Raining spiders? Yes; it’s a real thing

WASHINGTON — Just what the world needed: raining spiders.

It’s happening in Goulburn, Australia — of course it’s in Australia — where residents are reporting that spiders are raining from the sky, creating an effect that looks like “this tunnel of webs going up for a couple of hundred meters into the sky,” covering houses and — brace yourself — getting into their beards, the Sydney Morning Herald reports.

One woman described sitting on her front veranda, watching what looked like silk threads “floating through the sky.” Sounds beautiful, except, you know — spiders.

The man with spiders in his beard exclaimed on Facebook, “Someone call a scientist!”

Well, the Herald did. A naturalist from the Australian Museum calls it “Angel Hair,” and says it’s common — just not from thousands of spiders at once. A spider climbs up to a high point, releases some silk from its — well, its behind (so much for the beautiful silky effect) — and flies off on it. Such “ballooning” flights can sometimes cover miles.

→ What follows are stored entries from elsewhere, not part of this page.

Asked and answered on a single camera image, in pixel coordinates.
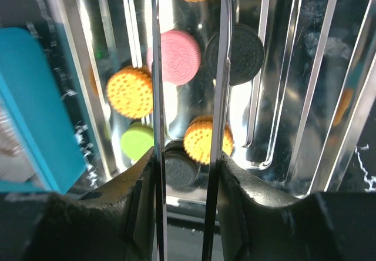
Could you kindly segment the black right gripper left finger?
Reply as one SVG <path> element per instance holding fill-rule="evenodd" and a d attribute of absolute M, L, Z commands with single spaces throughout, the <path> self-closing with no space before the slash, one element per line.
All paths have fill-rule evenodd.
<path fill-rule="evenodd" d="M 130 120 L 106 94 L 111 76 L 141 68 L 135 0 L 48 0 L 72 59 L 99 151 L 99 187 L 79 199 L 50 194 L 26 260 L 151 260 L 155 228 L 155 150 L 135 163 L 120 149 Z"/>

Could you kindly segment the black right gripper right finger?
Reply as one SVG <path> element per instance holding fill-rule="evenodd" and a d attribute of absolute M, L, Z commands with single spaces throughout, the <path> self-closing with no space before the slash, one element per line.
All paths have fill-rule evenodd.
<path fill-rule="evenodd" d="M 264 62 L 230 90 L 225 260 L 375 259 L 375 0 L 261 0 Z"/>

It’s rare for masses of spiders to do it all at the same time, though. Weather conditions probably have a lot to do with why so many did it in unison, a University of Akron biology professor tells LiveScience.

Professor Todd Blackledge says there’s no danger to people — possible crop damage is almost certainly the worst thing that can really happen.

Sure. That’s what they always say in the first half-hour of the summer blockbuster disaster movie.